List each line of the data that holds the string "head", please.
******
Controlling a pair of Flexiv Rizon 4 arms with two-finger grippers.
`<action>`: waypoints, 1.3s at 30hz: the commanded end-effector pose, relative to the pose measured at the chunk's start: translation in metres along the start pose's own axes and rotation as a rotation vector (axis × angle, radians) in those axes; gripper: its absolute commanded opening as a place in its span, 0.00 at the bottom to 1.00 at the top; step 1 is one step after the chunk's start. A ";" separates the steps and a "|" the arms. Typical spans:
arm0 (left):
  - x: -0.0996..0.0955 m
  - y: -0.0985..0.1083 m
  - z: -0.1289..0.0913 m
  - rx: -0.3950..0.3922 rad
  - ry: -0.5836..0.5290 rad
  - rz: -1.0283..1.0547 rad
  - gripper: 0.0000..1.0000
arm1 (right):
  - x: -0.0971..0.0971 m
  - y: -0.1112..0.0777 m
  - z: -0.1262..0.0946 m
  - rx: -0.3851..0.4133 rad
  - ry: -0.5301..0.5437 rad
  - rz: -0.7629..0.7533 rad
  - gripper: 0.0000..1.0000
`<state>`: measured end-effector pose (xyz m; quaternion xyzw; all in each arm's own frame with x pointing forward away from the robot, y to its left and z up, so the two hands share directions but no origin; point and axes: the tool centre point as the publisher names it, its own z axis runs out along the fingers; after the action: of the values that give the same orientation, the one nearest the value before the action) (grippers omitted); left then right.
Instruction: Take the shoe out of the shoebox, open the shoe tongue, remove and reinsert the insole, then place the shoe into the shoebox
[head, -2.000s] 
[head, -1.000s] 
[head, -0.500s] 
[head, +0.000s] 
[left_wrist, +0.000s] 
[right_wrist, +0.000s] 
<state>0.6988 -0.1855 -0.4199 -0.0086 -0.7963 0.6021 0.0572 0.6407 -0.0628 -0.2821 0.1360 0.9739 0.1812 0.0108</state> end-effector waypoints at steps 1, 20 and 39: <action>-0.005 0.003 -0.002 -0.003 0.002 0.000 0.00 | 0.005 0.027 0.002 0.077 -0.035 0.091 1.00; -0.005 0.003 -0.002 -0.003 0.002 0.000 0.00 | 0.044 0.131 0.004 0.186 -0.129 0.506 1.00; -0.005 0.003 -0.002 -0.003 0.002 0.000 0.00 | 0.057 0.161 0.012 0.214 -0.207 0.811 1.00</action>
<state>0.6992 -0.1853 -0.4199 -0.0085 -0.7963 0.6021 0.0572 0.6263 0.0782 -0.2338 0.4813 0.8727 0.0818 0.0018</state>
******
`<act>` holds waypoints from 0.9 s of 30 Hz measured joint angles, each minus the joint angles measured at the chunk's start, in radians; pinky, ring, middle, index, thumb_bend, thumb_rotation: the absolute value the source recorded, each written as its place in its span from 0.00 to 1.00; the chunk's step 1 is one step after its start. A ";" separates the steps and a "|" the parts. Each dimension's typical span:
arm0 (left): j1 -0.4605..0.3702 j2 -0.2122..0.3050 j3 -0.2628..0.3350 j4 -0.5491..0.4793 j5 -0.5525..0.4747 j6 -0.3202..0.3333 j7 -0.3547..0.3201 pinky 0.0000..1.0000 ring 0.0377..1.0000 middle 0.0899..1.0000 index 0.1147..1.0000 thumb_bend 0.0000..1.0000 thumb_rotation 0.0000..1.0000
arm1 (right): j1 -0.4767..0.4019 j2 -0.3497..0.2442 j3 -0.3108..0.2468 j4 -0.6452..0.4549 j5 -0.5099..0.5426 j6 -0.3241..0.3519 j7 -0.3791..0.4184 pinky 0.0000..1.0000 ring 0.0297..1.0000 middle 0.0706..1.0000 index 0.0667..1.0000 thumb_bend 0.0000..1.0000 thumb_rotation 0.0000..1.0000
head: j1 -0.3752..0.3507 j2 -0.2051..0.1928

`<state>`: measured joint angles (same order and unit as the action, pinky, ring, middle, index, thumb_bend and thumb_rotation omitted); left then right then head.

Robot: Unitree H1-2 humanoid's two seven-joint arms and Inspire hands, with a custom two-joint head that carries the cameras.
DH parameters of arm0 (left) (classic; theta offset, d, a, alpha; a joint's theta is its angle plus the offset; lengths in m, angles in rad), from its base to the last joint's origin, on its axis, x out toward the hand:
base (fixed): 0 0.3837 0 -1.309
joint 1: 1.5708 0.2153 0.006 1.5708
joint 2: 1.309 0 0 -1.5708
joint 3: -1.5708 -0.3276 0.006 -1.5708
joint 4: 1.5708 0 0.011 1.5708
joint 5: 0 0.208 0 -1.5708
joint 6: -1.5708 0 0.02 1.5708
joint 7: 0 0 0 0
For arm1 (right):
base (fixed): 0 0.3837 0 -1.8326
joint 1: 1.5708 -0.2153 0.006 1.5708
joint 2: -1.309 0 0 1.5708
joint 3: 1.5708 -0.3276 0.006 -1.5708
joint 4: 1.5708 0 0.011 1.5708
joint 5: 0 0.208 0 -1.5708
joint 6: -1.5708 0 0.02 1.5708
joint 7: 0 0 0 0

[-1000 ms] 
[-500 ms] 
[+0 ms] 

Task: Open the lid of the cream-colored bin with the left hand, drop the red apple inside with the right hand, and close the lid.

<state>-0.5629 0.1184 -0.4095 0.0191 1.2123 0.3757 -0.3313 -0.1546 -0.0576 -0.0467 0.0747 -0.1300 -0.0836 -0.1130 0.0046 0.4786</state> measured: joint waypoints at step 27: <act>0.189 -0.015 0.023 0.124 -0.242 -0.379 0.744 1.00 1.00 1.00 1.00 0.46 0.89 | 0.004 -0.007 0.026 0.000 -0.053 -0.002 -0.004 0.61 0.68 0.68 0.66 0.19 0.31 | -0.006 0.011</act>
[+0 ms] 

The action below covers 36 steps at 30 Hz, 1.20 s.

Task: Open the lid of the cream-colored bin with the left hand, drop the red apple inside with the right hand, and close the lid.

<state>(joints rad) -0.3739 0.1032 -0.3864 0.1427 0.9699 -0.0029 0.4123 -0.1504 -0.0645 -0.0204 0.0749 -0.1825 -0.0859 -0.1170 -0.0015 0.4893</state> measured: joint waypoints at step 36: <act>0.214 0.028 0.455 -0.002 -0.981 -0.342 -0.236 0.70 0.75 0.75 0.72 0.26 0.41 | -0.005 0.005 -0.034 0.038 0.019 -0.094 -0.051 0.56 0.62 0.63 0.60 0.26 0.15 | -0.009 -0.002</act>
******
§ **Answer box**
[head, -2.000s] 
[head, -1.000s] 
[head, -0.500s] 
[head, +0.000s] 
head: j1 -0.3752..0.3507 j2 -0.2051..0.1928
`<state>`: measured joint angles (same order and unit as the action, pinky, ring, middle, index, thumb_bend and thumb_rotation omitted); left then right then head.
Robot: Unitree H1-2 humanoid's two seven-joint arms and Inspire hands, with a custom two-joint head that carries the cameras.

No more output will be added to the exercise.